New Manatee product holds promise to eliminate eyedropper woes

New Manatee product holds promise to eliminate eyedropper woes

rdymond@bradenton.comApril 15, 2014 

MANATEE -- The Manatee County manufacturers of a new product called the SimplyTouch eyedropper say their invention could revolutionize the sometimes tricky process of squeezing eye drops into blinking eyes.

Bradenton ophthalmologist Dr. Harris Silverman of The Eye Associates, had the idea for the eyedropper two years ago. He teamed with Doug Mansfield, president of Manatee County-based Sarasota Precision Engineering, who began making it in 2013.

The SimplyTouch is a hand-held plastic device with a soft, rubbery end that looks like a miniature oar.

The rubbery end is actually thermal plastic that, because of its molecular structure, can take a single drop of liquid squeezed from a bottle and hold onto it like a fly on flypaper, Mansfield said.

Users can even turn the eyedropper sideways, upside down or even shake it a bit and the drop won't come off, Mansfield said.

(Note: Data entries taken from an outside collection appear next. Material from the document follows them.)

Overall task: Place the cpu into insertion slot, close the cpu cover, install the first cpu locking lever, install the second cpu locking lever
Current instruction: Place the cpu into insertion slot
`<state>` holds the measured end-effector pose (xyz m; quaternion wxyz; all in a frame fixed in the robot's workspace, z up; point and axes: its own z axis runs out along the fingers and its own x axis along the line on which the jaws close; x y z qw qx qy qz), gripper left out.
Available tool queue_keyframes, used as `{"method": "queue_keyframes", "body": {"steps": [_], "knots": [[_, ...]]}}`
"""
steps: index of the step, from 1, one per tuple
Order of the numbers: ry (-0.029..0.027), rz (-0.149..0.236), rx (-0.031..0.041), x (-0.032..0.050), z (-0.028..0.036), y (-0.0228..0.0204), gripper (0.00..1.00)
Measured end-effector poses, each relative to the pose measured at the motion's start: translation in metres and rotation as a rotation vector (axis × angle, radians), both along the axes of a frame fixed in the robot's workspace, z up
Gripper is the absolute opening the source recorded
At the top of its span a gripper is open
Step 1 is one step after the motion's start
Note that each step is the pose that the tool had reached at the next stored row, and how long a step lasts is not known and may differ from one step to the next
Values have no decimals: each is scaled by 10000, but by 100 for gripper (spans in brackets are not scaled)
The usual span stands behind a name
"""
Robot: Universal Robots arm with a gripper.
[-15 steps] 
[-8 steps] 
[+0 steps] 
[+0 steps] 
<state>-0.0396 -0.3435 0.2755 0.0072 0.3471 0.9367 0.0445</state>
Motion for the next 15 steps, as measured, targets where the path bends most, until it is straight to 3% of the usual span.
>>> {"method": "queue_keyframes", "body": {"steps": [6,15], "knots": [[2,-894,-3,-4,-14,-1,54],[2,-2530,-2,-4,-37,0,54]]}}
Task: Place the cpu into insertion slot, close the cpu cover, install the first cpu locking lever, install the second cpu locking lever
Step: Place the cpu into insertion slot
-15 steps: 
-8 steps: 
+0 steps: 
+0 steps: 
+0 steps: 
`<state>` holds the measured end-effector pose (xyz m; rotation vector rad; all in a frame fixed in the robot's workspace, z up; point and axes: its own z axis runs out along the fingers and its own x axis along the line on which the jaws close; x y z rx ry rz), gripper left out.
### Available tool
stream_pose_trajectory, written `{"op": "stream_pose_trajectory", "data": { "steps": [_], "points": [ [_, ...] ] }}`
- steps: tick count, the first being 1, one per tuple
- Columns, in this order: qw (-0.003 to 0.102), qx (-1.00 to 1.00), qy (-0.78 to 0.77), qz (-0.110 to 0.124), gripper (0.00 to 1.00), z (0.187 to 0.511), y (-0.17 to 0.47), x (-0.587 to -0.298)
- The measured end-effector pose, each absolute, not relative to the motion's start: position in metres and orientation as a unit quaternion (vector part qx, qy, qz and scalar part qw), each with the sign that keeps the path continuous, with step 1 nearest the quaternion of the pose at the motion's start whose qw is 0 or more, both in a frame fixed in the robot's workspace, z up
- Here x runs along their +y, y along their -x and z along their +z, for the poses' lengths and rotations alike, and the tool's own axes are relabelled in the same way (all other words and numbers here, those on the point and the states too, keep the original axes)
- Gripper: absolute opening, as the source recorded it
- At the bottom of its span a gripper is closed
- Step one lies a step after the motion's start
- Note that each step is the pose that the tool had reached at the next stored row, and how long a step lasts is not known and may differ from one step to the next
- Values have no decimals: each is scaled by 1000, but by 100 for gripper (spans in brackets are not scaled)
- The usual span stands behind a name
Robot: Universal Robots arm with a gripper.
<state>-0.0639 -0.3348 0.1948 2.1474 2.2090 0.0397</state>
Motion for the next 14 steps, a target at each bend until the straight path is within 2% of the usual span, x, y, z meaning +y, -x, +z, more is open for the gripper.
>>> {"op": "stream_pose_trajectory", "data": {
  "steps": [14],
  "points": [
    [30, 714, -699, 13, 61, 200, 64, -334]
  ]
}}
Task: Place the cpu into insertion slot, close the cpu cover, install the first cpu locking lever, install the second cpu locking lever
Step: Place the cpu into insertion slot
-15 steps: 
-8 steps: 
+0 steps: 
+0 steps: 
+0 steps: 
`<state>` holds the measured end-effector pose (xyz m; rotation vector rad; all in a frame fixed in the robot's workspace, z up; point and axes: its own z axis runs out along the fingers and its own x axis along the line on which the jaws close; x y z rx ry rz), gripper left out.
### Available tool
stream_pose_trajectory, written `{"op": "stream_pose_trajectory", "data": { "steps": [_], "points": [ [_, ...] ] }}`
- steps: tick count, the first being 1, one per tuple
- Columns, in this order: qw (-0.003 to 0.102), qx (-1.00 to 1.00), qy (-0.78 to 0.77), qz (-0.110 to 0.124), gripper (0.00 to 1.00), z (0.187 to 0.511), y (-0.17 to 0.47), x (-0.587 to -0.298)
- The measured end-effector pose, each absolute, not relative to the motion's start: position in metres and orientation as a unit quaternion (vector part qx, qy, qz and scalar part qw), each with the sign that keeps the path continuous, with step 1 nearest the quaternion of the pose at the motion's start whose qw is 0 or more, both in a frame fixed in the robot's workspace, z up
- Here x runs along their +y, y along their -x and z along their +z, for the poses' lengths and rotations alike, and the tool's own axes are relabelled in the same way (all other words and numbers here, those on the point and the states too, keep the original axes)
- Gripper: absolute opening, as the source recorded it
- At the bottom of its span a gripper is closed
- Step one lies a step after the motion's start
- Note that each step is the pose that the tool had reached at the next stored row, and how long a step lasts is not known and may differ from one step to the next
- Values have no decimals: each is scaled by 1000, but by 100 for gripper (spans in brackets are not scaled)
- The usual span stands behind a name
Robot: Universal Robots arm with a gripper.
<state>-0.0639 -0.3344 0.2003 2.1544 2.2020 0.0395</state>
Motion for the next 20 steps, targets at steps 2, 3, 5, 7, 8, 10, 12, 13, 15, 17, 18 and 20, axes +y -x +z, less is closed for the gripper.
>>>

"No one has ever thought of using a high energy surface for something like this," said Mansfield whose plastic injection molding company at 2305 72nd Ave. E., one block south of Whitfield Avenue, is best known for serving the injection mold needs of nearby Eaton Aerospace.

This means users can put one drop on the applicator, look straight ahead into a mirror and slowly bring the soft oar right into the bottom of the eye where the drop releases when the surface tension is broken.

Silverman met Mansfield years ago through their mutual charitable support of the blind, including the not-for-profit Southeastern Guide Dogs in Palmetto.

"I believed there had to be a better way to apply eye drops than the traditional 'lean back, open eye, squeeze bottle and hope you don't miss,'" said Silverman who went to his buddy for advice.

The science behind SimplyTouch involves how molecules attract and don't attract, Mansfield said.

Most all liquid eye drops are water-based, which means they flow onto most things.

But the hydrogen in the water of eye drops is more attracted to the surface of the SimplyTouch than it is to the oxygen molecules in that water that make it flow, Mansfield said.

"The only way the drop will come off is if you break the surface tension by touching it to something," Mansfield said.

There have been 5,000 SimplyTouch devices sold since November. That's not a lot when you consider that probably 20 million in the United States suffer from dry eye, Mansfield said.

Mansfield believes the price of the product -- about $10 plus tax and shipping -- is not why sales are slow. Mansfield said ophthalmologists have simply not ordered it in great numbers, perhaps because the effort to explain the product to patients does not equal the small return for each sale.

"To be honest we thought the doctors would want it for their patients," Mansfield added. "With this eyedropper their patients are not missing anymore. The drops that come out of a regular eyedropper can cost five dollars a drop in the case of glaucoma and sometimes they end up on the cheek. Patients don't stay compliant because they run out of drops.

"Of course, Harris (Silverman) has it available for his patients to buy."

Roughly 100 ophthalmologists offices nationwide have ordered the product for their offices, Mansfield said.

Mansfield said he and Silverman do expect SimplyTouch to catch on in a few years.

SimplyTouch is sold at The Eye Associates offices, including 6002 Pointe West Blvd. "B" (941-792-2020), 7230 55th Ave. E. and 7915 U.S. 301, Ellenton.

The device is also sold on Amazon.com and online at simplytouchusa.com.